A number of years ago I was asked to express my affirmation with a Mennonite denominational position statement on divorce and remarriage. The statement said that initiating divorce or remarrying while a spouse is still living is always wrong and that those who thus remarry must separate. In response, I summarized God’s creation design regarding marriage, divorce, and remarriage. But also, being honest, I added more, including these words:

God’s ideal is crystal clear: marriage should be for life, a mirror of Christ’s loving relationship with the Church. God’s perspective on less-than-ideal situations is not always so clear. I notice that the NT texts about marriage (both Jesus’ words and Paul’s teachings) are presented as discussions of what a Christian should do. They are not directly presented to answer every question of the appropriate response of either a repentant Christian or the church after this ideal has been violated. Thus we rely on exegetical and theological deduction when we address questions like, “What about someone who has already divorced and remarried and now wants to faithfully honor Christ?” While such secondary questions are crucially important, I think it is honest and helpful to observe that no NT text appears to have been directly intended to answer that question. Most attempts to answer such questions either rely on the witness of church history or are based on important but slender and difficult exegetical data.

I am confident that my experience is not unusual among those of us who have grown up in the conservative Anabaptist world.2 Many of you, I’m sure, could tell similar stories. Others of you, who are more confident in your interpretations on this topic, could probably tell stories of when your beliefs bumped up against differing beliefs within our own conservative Anabaptist world.

The diversity and uncertainty of conservative Anabaptist beliefs about divorce and remarriage were driven home to me recently in an informal poll I conducted on Facebook.

I was curious how accurate my hunches were about how conservative Anabaptists handle Jesus’ exception clauses. Here, to refresh our memories, are the two times Jesus mentioned some exception to his prohibition of divorce:

But I say to you that everyone who divorces his wife, except on the ground of sexual immorality, makes her commit adultery, and whoever marries a divorced woman commits adultery. (Matt. 5:32)

And I say to you: whoever divorces his wife, except for sexual immorality, and marries another, commits adultery. (Matt. 19:9)

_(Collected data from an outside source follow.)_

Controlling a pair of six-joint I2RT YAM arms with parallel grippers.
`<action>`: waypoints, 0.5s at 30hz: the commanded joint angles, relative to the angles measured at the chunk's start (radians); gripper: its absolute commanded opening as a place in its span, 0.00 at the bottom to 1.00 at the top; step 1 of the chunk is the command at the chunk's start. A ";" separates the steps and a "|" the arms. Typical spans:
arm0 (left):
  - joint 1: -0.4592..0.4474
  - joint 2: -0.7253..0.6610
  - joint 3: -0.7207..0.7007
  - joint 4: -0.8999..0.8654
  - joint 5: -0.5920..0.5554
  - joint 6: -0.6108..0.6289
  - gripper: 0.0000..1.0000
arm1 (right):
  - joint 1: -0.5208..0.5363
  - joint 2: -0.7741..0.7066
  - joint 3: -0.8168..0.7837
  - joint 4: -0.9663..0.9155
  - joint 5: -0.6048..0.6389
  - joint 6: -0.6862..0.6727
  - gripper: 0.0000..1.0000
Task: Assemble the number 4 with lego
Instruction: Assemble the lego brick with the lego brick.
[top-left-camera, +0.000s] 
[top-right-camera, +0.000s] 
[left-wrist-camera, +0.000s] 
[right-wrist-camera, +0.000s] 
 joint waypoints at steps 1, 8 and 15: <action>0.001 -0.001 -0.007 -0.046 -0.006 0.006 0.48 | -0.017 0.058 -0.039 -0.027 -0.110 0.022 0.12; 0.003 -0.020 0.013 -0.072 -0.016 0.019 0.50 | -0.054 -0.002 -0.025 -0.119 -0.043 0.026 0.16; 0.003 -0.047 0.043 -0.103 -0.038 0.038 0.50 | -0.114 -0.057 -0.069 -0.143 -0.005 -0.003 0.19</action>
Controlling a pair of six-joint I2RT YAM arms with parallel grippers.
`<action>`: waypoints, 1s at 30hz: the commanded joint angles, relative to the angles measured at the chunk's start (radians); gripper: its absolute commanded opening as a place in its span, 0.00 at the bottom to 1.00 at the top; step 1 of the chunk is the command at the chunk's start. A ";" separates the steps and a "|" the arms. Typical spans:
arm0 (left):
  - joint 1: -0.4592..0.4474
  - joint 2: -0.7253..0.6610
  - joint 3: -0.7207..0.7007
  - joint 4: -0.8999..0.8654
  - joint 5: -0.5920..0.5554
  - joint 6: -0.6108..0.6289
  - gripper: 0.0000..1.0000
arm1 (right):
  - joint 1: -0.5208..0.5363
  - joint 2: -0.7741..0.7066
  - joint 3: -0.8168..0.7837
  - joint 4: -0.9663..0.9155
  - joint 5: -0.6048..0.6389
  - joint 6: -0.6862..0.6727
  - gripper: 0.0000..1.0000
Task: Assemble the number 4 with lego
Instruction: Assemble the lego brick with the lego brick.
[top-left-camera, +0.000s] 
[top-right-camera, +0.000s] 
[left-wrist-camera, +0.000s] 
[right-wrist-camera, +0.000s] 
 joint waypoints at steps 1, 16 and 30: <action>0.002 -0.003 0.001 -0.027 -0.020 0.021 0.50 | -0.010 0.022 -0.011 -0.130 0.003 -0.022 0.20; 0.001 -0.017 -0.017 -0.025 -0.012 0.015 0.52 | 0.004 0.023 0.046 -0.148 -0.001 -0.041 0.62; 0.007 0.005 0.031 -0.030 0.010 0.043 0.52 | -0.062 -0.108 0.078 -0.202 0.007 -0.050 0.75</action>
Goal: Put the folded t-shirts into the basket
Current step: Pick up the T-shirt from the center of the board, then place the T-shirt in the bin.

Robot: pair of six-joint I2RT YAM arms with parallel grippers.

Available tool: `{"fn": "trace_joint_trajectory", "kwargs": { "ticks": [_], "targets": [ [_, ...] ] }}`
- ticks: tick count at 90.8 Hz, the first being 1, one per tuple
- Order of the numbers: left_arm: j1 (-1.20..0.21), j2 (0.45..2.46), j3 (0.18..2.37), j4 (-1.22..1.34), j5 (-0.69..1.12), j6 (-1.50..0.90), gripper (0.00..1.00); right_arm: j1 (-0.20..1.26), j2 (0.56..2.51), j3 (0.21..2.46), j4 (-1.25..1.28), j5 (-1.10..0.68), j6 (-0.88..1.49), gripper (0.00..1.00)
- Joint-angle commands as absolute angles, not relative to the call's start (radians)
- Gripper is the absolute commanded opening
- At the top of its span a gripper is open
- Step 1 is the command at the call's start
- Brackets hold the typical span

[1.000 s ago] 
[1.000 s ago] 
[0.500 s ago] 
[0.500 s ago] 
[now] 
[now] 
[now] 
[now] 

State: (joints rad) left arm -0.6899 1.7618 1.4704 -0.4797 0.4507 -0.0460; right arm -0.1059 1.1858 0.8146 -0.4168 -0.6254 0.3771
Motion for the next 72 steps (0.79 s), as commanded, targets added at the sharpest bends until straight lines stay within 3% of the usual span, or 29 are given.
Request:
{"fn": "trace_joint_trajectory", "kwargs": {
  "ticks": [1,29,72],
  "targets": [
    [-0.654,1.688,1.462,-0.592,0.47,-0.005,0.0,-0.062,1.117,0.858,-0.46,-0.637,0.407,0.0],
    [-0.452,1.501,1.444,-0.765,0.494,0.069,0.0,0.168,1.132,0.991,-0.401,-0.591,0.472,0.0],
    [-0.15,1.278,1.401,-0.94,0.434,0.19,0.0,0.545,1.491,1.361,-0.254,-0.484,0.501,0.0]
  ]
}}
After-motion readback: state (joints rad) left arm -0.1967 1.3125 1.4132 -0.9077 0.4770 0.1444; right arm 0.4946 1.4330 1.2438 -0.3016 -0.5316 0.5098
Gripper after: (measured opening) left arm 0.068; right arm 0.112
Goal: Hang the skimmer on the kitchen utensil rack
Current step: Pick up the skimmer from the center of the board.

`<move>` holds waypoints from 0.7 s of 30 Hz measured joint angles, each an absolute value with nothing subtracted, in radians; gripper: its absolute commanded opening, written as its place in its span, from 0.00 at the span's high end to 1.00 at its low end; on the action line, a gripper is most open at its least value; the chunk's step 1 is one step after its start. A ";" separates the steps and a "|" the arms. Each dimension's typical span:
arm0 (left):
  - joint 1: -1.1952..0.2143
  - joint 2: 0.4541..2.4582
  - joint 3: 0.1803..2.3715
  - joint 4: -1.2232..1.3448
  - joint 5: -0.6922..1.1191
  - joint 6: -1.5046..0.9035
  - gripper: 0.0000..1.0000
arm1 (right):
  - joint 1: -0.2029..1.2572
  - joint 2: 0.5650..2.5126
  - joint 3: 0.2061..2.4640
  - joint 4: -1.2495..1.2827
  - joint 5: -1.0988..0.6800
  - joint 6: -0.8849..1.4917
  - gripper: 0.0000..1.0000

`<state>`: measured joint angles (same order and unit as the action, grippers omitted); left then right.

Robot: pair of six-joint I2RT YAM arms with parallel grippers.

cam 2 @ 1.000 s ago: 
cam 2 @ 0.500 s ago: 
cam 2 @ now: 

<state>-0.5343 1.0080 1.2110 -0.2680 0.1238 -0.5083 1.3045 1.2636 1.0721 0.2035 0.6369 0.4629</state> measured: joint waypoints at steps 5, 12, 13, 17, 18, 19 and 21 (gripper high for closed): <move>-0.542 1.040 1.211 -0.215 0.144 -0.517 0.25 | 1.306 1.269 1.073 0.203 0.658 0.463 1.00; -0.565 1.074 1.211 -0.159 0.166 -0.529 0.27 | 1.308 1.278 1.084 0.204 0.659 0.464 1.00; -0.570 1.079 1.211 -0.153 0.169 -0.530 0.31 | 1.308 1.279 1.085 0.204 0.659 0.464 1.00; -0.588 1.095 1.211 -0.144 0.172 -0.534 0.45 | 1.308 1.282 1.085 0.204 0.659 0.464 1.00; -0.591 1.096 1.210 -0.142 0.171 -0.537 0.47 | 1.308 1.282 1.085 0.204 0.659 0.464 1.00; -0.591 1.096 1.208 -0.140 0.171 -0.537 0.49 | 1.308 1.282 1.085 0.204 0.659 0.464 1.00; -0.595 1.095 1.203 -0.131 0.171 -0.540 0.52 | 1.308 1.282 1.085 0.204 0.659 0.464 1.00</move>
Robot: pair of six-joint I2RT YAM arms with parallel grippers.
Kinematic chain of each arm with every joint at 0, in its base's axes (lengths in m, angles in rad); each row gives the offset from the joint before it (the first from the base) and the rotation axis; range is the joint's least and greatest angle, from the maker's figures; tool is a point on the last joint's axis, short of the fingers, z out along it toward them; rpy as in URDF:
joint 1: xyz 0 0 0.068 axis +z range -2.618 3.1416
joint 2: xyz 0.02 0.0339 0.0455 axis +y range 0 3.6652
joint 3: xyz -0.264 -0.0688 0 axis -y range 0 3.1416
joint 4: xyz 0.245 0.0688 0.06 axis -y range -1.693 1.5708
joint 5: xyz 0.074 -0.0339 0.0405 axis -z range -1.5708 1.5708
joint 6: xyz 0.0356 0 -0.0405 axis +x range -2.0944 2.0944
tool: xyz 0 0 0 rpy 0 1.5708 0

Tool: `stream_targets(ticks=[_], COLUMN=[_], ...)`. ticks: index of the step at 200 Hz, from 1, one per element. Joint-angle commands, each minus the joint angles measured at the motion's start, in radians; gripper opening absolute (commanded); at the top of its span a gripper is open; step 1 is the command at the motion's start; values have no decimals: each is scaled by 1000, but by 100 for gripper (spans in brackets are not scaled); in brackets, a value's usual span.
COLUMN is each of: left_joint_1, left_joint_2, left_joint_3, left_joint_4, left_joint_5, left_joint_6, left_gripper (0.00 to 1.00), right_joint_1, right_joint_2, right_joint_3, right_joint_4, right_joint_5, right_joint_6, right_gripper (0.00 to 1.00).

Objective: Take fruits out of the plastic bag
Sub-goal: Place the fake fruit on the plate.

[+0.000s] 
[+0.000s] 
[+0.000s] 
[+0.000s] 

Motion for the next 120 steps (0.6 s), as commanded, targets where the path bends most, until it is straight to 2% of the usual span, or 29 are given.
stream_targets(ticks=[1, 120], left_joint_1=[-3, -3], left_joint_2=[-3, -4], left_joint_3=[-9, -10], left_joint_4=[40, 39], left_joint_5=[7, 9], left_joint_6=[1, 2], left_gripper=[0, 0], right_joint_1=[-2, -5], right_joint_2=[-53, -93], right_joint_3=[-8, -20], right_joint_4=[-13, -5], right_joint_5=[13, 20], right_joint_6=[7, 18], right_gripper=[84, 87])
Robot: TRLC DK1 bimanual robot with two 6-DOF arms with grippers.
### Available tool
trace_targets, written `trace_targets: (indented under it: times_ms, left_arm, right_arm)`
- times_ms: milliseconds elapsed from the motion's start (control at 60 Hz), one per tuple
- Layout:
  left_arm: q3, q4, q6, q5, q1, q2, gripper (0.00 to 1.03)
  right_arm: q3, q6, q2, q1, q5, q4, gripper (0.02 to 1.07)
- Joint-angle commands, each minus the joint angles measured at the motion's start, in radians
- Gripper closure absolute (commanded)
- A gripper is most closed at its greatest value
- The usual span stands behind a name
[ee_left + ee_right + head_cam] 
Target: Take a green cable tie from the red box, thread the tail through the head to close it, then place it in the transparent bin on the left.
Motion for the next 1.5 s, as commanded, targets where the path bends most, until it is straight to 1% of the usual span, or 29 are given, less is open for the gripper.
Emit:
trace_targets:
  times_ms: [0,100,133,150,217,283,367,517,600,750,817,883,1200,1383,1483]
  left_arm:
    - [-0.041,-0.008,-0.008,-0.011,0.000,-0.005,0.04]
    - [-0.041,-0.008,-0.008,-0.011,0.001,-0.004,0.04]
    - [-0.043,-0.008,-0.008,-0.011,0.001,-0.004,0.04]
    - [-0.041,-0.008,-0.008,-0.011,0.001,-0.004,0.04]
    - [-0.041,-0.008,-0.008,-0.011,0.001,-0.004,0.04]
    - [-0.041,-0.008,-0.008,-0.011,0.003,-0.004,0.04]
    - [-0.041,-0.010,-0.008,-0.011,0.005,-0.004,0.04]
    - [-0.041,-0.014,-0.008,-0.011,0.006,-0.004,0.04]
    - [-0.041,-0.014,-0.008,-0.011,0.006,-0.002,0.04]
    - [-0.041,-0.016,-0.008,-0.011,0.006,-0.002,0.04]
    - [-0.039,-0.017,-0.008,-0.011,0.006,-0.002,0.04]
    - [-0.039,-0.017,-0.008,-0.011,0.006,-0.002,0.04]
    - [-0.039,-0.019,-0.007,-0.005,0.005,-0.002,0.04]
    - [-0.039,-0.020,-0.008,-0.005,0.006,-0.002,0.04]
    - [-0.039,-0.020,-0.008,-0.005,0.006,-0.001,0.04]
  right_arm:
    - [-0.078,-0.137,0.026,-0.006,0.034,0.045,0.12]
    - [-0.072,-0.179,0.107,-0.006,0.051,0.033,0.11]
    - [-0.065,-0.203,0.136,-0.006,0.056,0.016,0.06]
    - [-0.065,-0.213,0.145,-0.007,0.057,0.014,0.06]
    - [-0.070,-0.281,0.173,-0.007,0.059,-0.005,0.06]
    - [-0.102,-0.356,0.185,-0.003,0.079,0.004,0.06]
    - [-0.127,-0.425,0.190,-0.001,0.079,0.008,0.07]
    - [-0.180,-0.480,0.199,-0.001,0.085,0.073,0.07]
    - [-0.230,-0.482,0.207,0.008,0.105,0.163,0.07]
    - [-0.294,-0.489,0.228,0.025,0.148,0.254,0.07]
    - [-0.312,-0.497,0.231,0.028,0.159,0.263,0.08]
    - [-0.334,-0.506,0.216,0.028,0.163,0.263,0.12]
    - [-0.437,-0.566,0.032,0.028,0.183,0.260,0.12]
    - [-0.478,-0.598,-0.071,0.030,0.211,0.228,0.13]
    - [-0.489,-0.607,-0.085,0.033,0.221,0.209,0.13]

The two clauses are very similar and are usually understood to mean the same thing. But how do conservative Anabaptists handle them? I created a poll to find out.

I’ll share the results of that poll here and use it as a springboard for discussion. You are also welcome to add your own responses in the comments below.

Here is the poll I presented:

In your experience, what are the most common ways that conservative Anabaptists handle Jesus’ exception clauses in the Matthew 5 and 19 passages about divorce and remarriage? Which of the following is most common in your experience?

A. The exception refers to fornication during the Jewish betrothal period. It allowed for “divorce” from a betrothed “wife” or “husband” and gave permission to marry another. It has no application for married couples today.

B. The exception refers to adultery after marriage. It allows for divorce (or separation) only, but no remarriage.

C. Either of the above are equally possible as a matter of biblical interpretation; what is clear is that Jesus is prohibiting remarriage in all cases.

D. Focusing on exception clauses is just looking for loopholes; let’s focus on Jesus’ and Paul’s clear teaching instead.

E. Some other approach?

I’m not asking what you believe, just trying to see if I’m discerning the most common approaches within the conservative Anabaptist world. Thanks in advance for your help!

A brief explanation is in order about options A and B above.

Option A is what I will call the “betrothal” view. This view says that Jesus’ exception clauses refer only to the Jewish practice of betrothal, not to fully married persons. A Jewish person who entered a betrothal covenant was already called a husband or wife, even though the wedding might not happen for another year. They could have their marriage annulled (the term “divorce” was even used) if unfaithfulness was discovered in their partner. They were then completely free to marry another. This is what Joseph initially planned to do with Mary when he discovered she was pregnant (Matt. 1:18-19).

Option B is what I will call the “divorce-only” view. This view says that Jesus’ exception clauses refer to fully married persons. According to this view, Jesus is giving permission for a married person to divorce their spouse if that spouse commits sexual immorality (usually defined as adultery). Jesus was not, however, giving permission to remarry.

Now to the results of the poll. Sixty-four people answered this poll, representing a fairly diverse range of conservative Anabaptist church influences in at least twenty American states, two Canadian provinces, and Mexico. It is not possible to tally the results with scientific accuracy, for some people gave multiple or qualified responses. But the general picture is clear enough.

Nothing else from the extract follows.